The Supreme Court stay of a federal court decision allowing same-sex marriage in Utah doesn’t trouble me in the slightest. It was to be expected. As we saw with its rulings last year legalizing such marriages in California and striking down the so-called Defense of Marriage Act (DOMA), the high court is super-cautious on the question of marriage equality.

That a federal judge in Utah tossed out the state’s ban on gay marriage was remarkable. Even more stunning is the more than 900 same-sex couples in Utah who have gotten hitched in the 17 days since the judge ruled that the prohibition violated the equal protection guarantee in the U.S. Constitution.

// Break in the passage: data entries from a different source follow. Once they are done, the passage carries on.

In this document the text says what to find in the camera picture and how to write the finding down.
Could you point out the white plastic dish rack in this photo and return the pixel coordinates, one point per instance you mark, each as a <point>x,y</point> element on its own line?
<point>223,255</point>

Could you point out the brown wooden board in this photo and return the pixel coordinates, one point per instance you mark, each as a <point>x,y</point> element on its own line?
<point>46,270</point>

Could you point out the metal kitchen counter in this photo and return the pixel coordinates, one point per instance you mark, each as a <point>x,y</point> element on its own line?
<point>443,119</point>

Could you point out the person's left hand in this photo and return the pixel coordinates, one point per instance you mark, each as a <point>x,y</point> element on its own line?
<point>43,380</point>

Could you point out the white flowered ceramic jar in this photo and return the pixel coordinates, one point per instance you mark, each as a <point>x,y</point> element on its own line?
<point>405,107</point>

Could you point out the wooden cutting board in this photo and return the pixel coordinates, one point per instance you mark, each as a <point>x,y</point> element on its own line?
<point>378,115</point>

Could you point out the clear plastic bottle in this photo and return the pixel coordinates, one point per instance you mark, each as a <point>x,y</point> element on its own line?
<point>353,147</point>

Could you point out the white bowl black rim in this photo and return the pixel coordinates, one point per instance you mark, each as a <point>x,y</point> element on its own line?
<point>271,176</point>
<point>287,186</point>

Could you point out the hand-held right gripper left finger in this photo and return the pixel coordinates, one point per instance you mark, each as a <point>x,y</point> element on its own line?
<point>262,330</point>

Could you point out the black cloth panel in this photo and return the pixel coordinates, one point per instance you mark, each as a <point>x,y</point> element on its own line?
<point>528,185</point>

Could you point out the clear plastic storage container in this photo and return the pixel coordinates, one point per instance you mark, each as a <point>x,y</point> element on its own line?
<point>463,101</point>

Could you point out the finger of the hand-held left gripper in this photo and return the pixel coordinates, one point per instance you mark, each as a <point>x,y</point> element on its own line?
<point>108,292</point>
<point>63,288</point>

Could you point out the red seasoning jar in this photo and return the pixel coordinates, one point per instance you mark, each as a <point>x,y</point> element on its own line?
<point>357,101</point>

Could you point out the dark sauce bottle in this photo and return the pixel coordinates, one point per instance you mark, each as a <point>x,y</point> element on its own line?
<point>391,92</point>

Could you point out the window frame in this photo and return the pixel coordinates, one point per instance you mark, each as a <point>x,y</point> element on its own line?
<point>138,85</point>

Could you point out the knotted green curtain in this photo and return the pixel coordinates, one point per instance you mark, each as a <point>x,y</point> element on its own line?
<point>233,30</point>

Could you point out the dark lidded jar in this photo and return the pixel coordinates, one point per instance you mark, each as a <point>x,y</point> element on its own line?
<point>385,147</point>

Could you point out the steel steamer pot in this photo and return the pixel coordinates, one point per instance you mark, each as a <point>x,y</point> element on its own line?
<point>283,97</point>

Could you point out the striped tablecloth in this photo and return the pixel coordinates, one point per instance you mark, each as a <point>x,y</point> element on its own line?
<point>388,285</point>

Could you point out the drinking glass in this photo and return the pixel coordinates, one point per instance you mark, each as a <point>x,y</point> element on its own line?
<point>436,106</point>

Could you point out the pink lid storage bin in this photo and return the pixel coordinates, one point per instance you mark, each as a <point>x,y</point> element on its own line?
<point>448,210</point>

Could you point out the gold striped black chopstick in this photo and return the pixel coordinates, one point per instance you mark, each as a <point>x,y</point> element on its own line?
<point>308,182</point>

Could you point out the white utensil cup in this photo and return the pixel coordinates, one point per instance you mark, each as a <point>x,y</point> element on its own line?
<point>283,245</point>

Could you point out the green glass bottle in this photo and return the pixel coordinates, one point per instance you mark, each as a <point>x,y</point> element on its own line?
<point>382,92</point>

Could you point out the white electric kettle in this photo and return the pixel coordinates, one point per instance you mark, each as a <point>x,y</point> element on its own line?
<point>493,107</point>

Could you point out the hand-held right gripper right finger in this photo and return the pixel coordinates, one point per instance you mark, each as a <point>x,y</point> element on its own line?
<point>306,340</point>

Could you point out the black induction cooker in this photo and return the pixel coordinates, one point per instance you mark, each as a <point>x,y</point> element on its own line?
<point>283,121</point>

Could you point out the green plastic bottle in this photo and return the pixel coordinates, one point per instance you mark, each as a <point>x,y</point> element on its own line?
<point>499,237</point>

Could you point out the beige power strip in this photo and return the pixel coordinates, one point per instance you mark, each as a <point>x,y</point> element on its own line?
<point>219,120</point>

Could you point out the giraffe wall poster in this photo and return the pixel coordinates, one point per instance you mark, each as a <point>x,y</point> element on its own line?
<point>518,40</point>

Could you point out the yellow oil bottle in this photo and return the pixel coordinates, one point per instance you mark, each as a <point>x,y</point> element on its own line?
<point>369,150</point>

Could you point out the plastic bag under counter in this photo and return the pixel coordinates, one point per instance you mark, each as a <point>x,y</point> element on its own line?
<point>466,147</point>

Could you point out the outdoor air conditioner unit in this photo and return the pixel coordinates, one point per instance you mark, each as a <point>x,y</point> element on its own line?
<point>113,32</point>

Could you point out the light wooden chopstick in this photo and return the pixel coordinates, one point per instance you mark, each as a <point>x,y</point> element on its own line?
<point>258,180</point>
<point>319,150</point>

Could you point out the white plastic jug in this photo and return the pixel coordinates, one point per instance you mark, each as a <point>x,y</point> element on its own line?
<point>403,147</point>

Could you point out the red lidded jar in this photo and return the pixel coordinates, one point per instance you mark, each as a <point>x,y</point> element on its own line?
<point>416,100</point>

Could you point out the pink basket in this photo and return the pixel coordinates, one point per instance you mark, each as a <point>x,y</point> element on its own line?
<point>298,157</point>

Wrap your mind around that. There are legally married gay and lesbian couples in one of the reddest states in the nation. What it also means is that there are two classes of same-sex couples in Utah. The ones who are legally married can now avail themselves of all the rights and responsibilities that accrue to marriage on the federal level. The others? Well, they can’t do anything until the U.S. Court of Appeals for the 10th Circuit hands down its expedited ruling this year.

But what today’s Supreme Court action does is guarantee that more lawsuits will be filed to get the justices to do what they opted not to do last June: rule in favor of a constitutional right of same-sex couples to marry. This is a “when,” not “if,” proposition. With same-sex couples already able to marry in 17 states plus the District of Columbia, it’s just a matter of time, folks.